▶ [WORK TO BE COMPLETED] All of the data should be copied exactly, with the pictures left out.
________________________________________
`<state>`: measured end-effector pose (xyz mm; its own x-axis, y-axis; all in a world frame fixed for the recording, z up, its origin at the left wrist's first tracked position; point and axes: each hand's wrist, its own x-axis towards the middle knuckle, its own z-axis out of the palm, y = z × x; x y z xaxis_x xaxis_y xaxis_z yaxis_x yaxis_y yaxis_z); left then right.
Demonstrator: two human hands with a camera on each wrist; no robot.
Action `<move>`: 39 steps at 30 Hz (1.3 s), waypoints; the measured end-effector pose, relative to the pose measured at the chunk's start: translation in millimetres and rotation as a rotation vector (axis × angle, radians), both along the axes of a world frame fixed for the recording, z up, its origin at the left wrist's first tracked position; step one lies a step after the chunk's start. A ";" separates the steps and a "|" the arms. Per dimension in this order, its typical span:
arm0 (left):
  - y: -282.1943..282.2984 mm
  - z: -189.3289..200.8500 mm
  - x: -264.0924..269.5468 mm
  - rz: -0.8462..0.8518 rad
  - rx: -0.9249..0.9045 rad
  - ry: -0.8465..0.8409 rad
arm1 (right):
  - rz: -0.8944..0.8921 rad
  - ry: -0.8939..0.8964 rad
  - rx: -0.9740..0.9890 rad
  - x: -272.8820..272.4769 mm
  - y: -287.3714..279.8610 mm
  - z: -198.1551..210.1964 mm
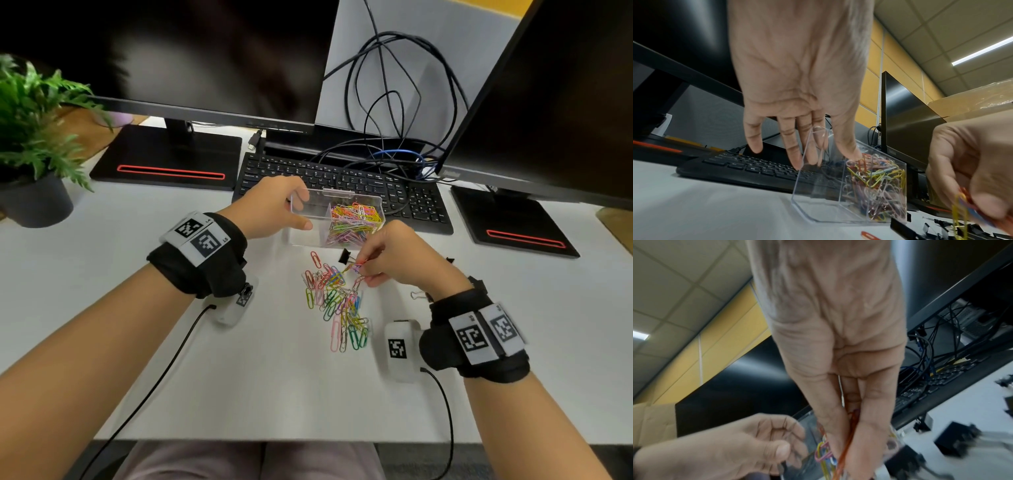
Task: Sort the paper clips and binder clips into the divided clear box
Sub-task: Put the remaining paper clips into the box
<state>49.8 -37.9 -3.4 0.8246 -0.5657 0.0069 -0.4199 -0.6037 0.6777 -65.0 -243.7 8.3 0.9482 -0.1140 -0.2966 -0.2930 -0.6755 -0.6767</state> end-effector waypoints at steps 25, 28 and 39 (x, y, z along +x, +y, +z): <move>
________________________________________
▶ [SOLUTION TO THE PROBLEM]
`<state>`: measured end-effector pose (xyz mm; its own x-axis, y-axis; all in a world frame fixed for the recording, z up, its origin at the left wrist's first tracked position; point and axes: each hand's wrist, its own x-axis towards the middle knuckle, its own z-axis out of the palm, y = z × x; x y z xaxis_x xaxis_y xaxis_z yaxis_x yaxis_y yaxis_z); left then right.
Demonstrator: two human hands with a camera on each wrist; no robot.
Action `<move>`: 39 steps at 30 Hz (1.3 s), waypoints; the measured end-effector pose, relative to the pose measured at the chunk's start: translation in millimetres and rotation as a rotation vector (axis × angle, radians), both along the axes of a world frame fixed for the recording, z up, its origin at the left wrist's first tracked position; step one lies a step after the chunk's start. A ";" separates the steps and a "|" the arms. Per dimension in this order, its typical span:
arm0 (left):
  - y: -282.1943..282.2984 mm
  - z: -189.3289..200.8500 mm
  - x: -264.0924..269.5468 mm
  - rz: -0.8462..0.8518 rad
  - rx: -0.9249..0.9045 rad
  - ry: -0.8465..0.8409 rad
arm1 (right):
  - rz: -0.8944..0.8921 rad
  - ry: -0.8939..0.8964 rad
  - rx: -0.9740..0.9890 rad
  - x: -272.8820..272.4769 mm
  - y: -287.3714..279.8610 mm
  - z: -198.1551..210.1964 mm
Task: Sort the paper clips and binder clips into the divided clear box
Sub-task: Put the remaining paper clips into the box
<state>49.8 -37.9 -3.4 0.8246 -0.5657 0.0069 -0.4199 -0.6037 0.6777 -65.0 -243.7 8.3 0.9482 -0.1140 -0.2966 -0.2930 -0.6755 -0.6767</state> end-effector waypoints at steps 25, 28 and 39 (x, y, z along +x, +y, +z): <move>

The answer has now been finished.